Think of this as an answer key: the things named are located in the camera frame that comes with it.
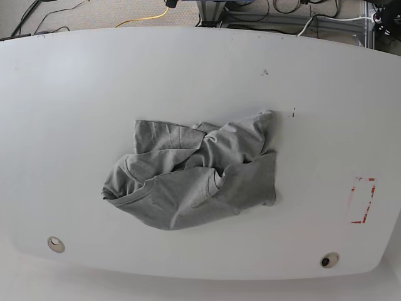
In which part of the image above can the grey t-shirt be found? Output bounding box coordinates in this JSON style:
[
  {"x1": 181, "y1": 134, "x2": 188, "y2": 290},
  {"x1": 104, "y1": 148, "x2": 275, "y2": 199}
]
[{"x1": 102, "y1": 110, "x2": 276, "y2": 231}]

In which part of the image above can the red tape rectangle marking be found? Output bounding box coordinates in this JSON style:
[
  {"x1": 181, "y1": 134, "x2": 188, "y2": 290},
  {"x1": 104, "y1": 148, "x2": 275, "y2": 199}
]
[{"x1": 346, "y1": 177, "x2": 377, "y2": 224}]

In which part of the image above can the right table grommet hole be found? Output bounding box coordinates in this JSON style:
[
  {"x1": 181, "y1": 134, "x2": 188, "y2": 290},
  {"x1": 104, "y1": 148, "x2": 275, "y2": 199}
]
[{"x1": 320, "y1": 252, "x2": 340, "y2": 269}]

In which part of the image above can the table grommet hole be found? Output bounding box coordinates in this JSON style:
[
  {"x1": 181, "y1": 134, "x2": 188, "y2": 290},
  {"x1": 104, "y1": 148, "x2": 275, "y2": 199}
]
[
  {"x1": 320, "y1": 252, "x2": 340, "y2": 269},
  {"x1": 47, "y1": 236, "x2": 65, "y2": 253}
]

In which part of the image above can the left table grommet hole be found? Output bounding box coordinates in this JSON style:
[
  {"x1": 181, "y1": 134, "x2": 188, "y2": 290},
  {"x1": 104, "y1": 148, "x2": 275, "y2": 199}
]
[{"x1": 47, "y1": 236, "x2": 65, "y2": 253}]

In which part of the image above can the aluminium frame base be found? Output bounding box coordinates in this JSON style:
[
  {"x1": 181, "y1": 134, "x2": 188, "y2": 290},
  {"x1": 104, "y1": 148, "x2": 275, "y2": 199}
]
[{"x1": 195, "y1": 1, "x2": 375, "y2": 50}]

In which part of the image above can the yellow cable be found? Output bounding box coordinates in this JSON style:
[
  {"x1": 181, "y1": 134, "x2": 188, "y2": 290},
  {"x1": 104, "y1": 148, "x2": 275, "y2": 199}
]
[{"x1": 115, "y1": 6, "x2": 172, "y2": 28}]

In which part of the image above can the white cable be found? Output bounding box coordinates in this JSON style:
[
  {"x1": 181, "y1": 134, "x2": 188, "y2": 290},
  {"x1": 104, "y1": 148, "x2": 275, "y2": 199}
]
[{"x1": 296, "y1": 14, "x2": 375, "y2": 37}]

--

BRIEF :: Give back the listing unchanged. Strip out the pictures.

TASK RESPONSE ::
Think of this as an answer key: the things named are located in the camera frame that comes with it.
In which part of the image above can the grey t-shirt be found? Output bounding box coordinates in this JSON style:
[
  {"x1": 181, "y1": 134, "x2": 188, "y2": 290},
  {"x1": 104, "y1": 148, "x2": 275, "y2": 199}
]
[{"x1": 102, "y1": 110, "x2": 276, "y2": 231}]

In which part of the image above can the red tape rectangle marking be found? Output bounding box coordinates in this JSON style:
[
  {"x1": 181, "y1": 134, "x2": 188, "y2": 290},
  {"x1": 104, "y1": 148, "x2": 275, "y2": 199}
]
[{"x1": 346, "y1": 177, "x2": 377, "y2": 224}]

In which part of the image above can the right table grommet hole be found? Output bounding box coordinates in this JSON style:
[
  {"x1": 181, "y1": 134, "x2": 188, "y2": 290},
  {"x1": 104, "y1": 148, "x2": 275, "y2": 199}
]
[{"x1": 320, "y1": 252, "x2": 340, "y2": 269}]

In which part of the image above can the table grommet hole be found? Output bounding box coordinates in this JSON style:
[
  {"x1": 181, "y1": 134, "x2": 188, "y2": 290},
  {"x1": 104, "y1": 148, "x2": 275, "y2": 199}
]
[
  {"x1": 320, "y1": 252, "x2": 340, "y2": 269},
  {"x1": 47, "y1": 236, "x2": 65, "y2": 253}
]

In which part of the image above can the left table grommet hole be found? Output bounding box coordinates in this JSON style:
[
  {"x1": 181, "y1": 134, "x2": 188, "y2": 290},
  {"x1": 104, "y1": 148, "x2": 275, "y2": 199}
]
[{"x1": 47, "y1": 236, "x2": 65, "y2": 253}]

In which part of the image above can the aluminium frame base be found? Output bounding box coordinates in this JSON style:
[
  {"x1": 181, "y1": 134, "x2": 188, "y2": 290},
  {"x1": 104, "y1": 148, "x2": 275, "y2": 199}
]
[{"x1": 195, "y1": 1, "x2": 375, "y2": 50}]

In which part of the image above can the yellow cable be found? Output bounding box coordinates in this JSON style:
[
  {"x1": 181, "y1": 134, "x2": 188, "y2": 290},
  {"x1": 104, "y1": 148, "x2": 275, "y2": 199}
]
[{"x1": 115, "y1": 6, "x2": 172, "y2": 28}]

In which part of the image above can the white cable be found? Output bounding box coordinates in this JSON style:
[
  {"x1": 181, "y1": 134, "x2": 188, "y2": 290},
  {"x1": 104, "y1": 148, "x2": 275, "y2": 199}
]
[{"x1": 296, "y1": 14, "x2": 375, "y2": 37}]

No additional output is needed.